5. If a multi-reader multi-case (MRMC) comparative effectiveness study was done, If so, what was the effect size of how much human readers improve with AI vs without AI assistance:

   • Absent. There is no mention of an MRMC study or any evaluation of human reader improvement with AI assistance. The submission is about modifications to an X-ray imaging system, not an AI diagnostic tool.

6. If a standalone (i.e., algorithm only without human-in-the-loop performance) was done:

   • Absent. No standalone AI algorithm performance study is indicated.

7. The type of ground truth used (expert consensus, pathology, outcomes data, etc.):

   • Absent.

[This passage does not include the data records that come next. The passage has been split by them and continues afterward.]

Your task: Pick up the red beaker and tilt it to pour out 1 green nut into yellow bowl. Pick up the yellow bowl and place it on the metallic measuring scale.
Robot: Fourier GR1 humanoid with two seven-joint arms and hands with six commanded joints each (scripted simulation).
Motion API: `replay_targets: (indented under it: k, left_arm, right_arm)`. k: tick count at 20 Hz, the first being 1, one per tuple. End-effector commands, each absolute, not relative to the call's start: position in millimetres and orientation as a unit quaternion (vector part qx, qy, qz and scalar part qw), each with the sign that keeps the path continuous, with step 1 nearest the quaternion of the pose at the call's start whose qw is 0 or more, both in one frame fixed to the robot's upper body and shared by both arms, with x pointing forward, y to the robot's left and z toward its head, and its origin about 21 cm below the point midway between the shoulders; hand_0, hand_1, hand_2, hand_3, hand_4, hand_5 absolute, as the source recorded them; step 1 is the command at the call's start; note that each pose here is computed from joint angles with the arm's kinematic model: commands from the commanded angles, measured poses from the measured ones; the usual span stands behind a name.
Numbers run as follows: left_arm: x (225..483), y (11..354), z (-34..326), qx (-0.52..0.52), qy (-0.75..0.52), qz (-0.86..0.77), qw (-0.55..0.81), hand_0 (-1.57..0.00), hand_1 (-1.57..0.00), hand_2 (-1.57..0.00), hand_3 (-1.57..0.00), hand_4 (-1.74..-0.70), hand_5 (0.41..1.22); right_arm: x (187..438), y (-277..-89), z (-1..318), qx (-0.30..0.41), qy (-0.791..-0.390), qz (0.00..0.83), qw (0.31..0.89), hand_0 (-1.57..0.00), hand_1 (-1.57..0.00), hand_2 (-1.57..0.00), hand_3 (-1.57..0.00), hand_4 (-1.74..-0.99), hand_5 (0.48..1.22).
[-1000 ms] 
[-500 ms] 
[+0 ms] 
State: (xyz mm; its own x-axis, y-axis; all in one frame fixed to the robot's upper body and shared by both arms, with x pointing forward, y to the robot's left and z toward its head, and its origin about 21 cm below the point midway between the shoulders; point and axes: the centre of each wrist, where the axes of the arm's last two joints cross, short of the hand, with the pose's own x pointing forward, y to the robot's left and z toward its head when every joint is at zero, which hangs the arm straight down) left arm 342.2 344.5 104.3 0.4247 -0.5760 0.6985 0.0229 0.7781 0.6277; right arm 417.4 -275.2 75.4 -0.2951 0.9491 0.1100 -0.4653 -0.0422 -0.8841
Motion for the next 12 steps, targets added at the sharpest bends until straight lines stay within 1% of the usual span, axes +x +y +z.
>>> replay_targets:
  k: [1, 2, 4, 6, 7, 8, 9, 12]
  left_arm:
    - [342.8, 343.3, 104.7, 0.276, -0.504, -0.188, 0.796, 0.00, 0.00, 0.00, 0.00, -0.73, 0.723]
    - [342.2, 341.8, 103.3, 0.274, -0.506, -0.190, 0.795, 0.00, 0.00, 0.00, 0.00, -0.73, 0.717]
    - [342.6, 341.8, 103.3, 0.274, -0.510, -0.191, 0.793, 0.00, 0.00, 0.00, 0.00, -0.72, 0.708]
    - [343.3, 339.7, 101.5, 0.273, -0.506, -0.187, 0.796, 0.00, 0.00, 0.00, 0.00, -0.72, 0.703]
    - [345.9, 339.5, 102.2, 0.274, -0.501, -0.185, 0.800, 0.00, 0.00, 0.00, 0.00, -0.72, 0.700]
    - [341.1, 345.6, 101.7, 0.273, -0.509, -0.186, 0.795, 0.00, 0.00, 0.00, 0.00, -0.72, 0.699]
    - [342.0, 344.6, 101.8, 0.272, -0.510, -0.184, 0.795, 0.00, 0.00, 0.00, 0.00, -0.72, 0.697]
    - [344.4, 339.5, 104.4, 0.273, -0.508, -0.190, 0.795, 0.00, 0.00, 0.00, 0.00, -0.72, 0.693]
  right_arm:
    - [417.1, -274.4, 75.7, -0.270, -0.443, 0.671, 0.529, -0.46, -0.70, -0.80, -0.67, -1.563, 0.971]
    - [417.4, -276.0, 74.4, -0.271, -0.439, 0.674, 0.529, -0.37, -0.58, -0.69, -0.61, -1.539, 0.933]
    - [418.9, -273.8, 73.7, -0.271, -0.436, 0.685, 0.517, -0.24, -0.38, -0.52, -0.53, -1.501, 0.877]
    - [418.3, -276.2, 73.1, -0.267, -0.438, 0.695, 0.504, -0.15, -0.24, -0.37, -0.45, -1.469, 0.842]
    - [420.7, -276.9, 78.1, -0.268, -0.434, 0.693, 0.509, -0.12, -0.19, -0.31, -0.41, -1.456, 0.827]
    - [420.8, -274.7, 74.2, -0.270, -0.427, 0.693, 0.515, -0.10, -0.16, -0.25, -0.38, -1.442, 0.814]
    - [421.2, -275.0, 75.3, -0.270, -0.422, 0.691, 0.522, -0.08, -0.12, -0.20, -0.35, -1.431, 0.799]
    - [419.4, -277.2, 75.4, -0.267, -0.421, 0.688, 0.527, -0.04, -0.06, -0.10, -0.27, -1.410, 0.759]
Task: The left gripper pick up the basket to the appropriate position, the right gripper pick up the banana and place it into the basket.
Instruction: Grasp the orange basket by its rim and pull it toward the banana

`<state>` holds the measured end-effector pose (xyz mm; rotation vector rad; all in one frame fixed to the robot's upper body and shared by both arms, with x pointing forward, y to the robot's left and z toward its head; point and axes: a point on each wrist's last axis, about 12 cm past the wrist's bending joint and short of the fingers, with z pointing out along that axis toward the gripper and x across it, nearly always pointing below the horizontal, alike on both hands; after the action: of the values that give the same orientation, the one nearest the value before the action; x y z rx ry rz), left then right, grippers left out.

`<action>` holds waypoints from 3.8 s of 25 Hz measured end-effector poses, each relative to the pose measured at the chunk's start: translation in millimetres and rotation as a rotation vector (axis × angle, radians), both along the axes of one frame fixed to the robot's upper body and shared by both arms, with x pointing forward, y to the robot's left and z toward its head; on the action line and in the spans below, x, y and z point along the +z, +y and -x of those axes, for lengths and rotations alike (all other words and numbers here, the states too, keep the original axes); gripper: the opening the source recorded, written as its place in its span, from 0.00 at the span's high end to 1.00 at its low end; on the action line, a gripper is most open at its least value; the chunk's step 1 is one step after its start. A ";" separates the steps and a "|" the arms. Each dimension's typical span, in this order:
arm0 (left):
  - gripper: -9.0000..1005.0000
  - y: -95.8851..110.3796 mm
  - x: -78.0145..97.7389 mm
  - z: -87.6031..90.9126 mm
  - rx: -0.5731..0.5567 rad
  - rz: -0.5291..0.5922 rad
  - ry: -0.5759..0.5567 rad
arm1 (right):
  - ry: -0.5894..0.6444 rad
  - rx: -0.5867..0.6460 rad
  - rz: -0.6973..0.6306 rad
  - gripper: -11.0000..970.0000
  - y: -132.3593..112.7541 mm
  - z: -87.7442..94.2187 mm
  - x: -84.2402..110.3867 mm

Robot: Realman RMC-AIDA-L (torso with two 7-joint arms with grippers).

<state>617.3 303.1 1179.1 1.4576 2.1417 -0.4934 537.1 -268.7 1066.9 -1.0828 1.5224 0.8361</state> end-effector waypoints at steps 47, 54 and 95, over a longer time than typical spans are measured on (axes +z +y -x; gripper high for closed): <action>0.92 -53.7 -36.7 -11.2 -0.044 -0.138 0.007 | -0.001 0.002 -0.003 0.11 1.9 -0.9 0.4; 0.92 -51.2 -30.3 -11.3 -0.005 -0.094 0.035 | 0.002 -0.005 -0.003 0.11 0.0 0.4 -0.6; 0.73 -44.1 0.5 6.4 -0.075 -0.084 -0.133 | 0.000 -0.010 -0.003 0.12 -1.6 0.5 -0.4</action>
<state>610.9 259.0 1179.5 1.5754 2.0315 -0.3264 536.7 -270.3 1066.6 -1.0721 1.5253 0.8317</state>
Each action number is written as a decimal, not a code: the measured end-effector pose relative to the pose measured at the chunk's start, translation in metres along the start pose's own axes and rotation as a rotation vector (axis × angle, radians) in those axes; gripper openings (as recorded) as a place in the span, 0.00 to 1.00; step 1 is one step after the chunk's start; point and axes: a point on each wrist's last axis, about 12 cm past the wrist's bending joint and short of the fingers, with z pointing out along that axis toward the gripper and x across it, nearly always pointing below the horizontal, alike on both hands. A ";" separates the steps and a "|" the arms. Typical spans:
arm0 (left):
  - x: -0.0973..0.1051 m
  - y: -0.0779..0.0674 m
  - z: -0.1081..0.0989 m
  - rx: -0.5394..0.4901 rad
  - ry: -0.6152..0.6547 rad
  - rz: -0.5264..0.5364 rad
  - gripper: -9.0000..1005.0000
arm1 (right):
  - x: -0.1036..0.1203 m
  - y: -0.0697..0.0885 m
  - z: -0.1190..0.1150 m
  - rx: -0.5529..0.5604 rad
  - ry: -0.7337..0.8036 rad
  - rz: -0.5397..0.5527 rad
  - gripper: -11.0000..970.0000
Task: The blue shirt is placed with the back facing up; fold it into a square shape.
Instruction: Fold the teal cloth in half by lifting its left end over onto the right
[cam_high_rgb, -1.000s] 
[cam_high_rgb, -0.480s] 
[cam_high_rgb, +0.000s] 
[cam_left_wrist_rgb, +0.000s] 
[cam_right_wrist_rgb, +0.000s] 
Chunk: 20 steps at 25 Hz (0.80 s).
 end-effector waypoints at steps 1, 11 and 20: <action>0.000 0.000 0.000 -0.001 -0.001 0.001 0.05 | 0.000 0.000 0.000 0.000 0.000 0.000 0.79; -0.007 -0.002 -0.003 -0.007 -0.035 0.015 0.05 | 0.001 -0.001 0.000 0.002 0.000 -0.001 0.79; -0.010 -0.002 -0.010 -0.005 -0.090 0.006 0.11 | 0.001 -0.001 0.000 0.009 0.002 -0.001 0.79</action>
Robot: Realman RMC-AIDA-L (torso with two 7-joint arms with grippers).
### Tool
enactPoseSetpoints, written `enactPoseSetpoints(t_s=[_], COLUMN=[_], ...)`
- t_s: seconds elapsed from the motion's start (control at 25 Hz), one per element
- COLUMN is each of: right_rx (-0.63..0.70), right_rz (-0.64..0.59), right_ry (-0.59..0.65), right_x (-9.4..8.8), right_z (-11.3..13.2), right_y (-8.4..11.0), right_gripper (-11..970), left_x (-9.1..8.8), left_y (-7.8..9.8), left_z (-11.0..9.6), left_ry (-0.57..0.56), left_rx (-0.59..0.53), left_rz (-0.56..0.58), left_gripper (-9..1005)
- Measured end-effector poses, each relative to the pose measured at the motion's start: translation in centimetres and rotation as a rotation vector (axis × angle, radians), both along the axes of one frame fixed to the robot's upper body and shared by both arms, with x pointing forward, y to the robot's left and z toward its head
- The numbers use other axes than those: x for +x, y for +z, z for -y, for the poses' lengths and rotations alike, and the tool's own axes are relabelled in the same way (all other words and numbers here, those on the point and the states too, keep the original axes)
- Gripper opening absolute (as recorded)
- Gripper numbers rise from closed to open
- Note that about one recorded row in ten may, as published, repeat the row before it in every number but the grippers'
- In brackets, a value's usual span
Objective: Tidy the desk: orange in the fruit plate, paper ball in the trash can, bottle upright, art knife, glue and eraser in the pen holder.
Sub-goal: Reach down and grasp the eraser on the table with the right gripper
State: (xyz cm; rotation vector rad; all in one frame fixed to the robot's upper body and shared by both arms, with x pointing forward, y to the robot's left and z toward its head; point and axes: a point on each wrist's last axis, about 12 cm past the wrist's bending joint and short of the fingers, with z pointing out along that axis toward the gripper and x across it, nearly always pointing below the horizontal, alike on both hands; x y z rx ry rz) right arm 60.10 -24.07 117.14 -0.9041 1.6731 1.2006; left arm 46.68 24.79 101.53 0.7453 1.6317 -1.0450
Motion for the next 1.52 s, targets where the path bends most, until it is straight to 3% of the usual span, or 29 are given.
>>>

No ground truth type is specified, as no diagnostic performance study is detailed.

8. The sample size for the training set:

   • Absent. There is no mention of a training set, indicating that this submission is not for an AI/ML algorithm that requires training. The "DynaCT" software option mentioned is for 3D reconstruction from 2D images, not a learned diagnostic pattern recognition system in the sense of modern AI/ML.

9. How the ground truth for the training set was established:

   • Absent. Not applicable, as no training set is mentioned.

Summary of What the Document Does Provide:

The document is a 510(k) submission for modifications to existing angiography systems. The modifications primarily involve:

• Revised Indications for Use (clarification, not new uses).
• New software version (VD11D) to support hardware.
• Support for an existing detector (Pixium 3040CV) on an additional system (Artis zee/zeego).
• A new tube cooling unit.
• Updated product claims.
• Configuration updates for the "Miyabi Angio-CT" (now "nexaris Angio-CT"), including improved collision calculation.

The regulatory review concluded that the device is "substantially equivalent" to predicate devices, based on:

• Non-clinical tests for electrical safety, performance, electromagnetic compatibility, and compliance with various international standards (listed in Table 3 on page 10).
• Software verification and validation testing, addressing the FDA's guidance documents for software in medical devices and cybersecurity. These tests demonstrated that the software modifications met acceptance criteria and did not raise new safety or effectiveness issues.
• Human Factors Usability Validation.

Key Missing Information: This document is NOT about an AI-powered diagnostic device in the modern sense that would require performance metrics like sensitivity, specificity, or a comparison against a human expert ground truth. It focuses on demonstrating the safety and effectiveness of updated hardware and software components within an imaging system.